- _DIRECTIONS FOR THIS TASK_
Only lines, not pictures: please repeat exactly the lines from the one with "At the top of" through the end of the listing.

- _PROVIDED MATERIAL_
* * * *

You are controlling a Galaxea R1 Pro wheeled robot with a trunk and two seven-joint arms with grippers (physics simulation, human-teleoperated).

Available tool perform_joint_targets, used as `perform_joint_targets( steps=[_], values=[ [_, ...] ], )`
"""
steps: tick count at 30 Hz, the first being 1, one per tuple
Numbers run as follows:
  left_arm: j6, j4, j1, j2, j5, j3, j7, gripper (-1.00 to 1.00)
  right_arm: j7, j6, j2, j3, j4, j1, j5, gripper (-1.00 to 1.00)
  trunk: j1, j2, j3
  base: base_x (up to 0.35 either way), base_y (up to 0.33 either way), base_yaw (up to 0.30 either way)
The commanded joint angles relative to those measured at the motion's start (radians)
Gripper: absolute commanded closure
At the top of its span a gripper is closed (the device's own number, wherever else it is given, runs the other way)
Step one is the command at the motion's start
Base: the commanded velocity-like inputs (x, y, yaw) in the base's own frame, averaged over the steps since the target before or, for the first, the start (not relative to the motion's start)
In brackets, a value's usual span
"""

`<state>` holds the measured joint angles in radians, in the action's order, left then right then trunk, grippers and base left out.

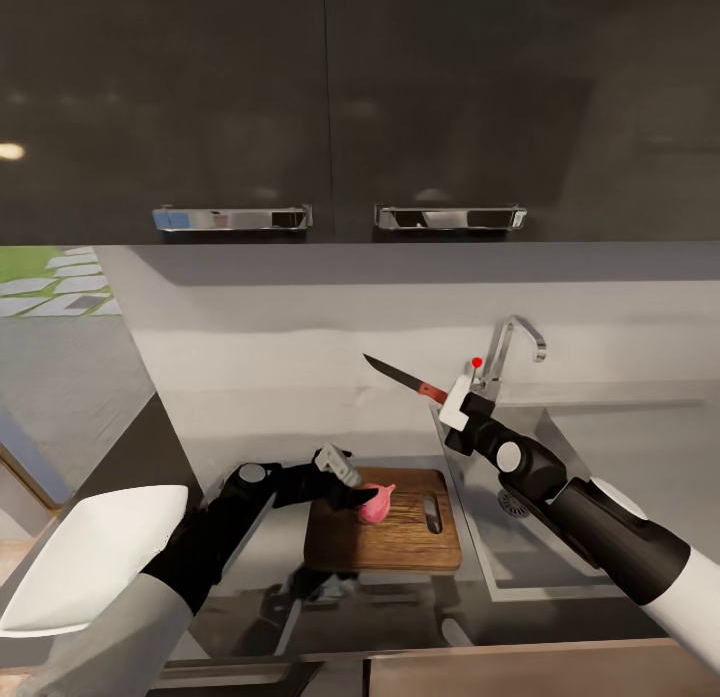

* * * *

- _ANSWER BOX_
At the top of its span a gripper is closed (the device's own number, wherever else it is given, runs the other way)
Step one is the command at the motion's start
Base: the commanded velocity-like inputs (x, y, yaw) in the base's own frame, averaged over the steps since the target before or, for the first, the start (not relative to the motion's start)
In brackets, a value's usual span
"""

`<state>` holds the measured joint angles in radians, in the action's order, left then right then trunk, grippers and base left out.

What was asked now has a complete answer.